Problem to solve:
Line by line, count where the string "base" appears in the listing, then give the number of such lines alone.

Data section:
************
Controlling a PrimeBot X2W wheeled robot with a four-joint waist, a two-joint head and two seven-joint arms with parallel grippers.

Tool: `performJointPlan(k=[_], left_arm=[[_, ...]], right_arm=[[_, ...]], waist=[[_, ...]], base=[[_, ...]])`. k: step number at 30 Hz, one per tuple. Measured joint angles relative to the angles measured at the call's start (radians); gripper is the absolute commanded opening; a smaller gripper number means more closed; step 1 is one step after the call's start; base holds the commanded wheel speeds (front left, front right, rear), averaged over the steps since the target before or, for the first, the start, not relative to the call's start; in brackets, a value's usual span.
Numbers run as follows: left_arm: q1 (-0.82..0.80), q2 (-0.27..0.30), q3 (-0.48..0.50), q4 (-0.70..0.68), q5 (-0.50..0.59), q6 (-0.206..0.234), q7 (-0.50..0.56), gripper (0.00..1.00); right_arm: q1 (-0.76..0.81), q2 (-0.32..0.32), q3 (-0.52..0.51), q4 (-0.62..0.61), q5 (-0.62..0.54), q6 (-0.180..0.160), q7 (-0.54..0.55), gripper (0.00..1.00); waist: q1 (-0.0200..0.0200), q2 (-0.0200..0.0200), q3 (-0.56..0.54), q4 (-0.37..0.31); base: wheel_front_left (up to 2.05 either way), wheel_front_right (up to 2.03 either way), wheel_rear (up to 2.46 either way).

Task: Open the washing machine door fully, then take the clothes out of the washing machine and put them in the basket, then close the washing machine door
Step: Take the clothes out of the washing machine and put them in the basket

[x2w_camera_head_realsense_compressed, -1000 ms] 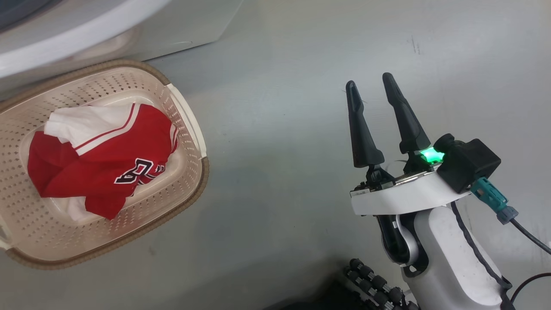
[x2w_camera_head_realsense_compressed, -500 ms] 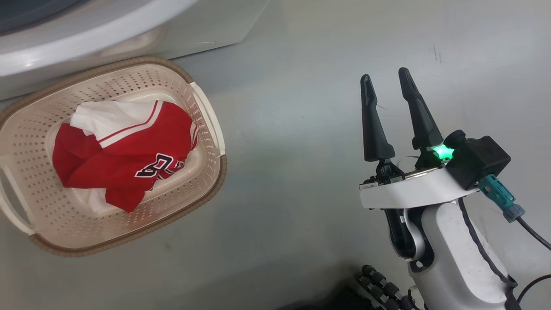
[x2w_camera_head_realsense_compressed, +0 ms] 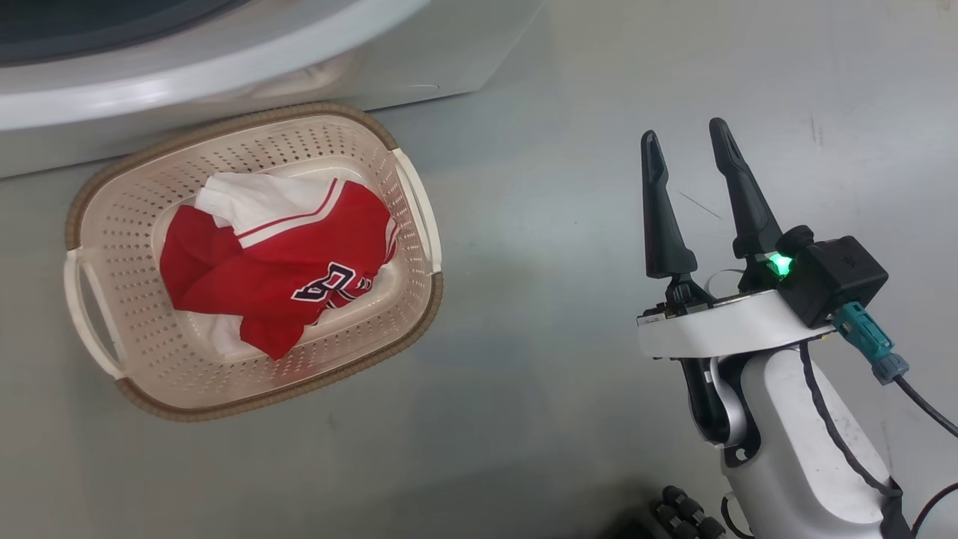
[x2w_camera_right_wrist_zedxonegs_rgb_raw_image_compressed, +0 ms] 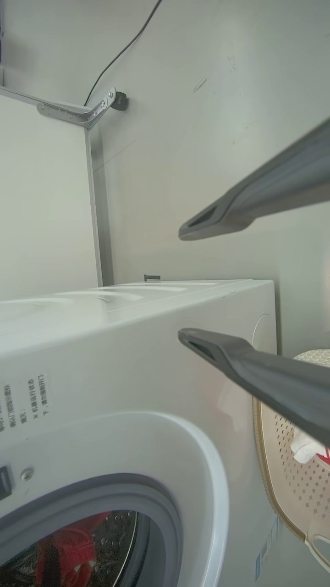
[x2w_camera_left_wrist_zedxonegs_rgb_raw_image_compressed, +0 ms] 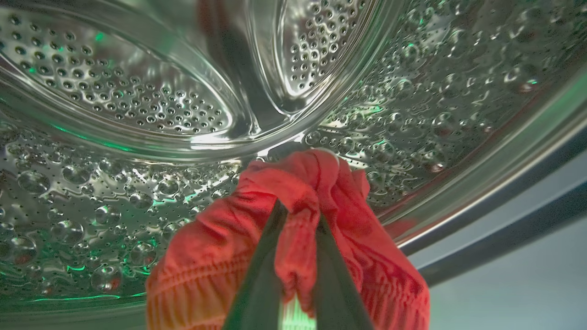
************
Your response:
2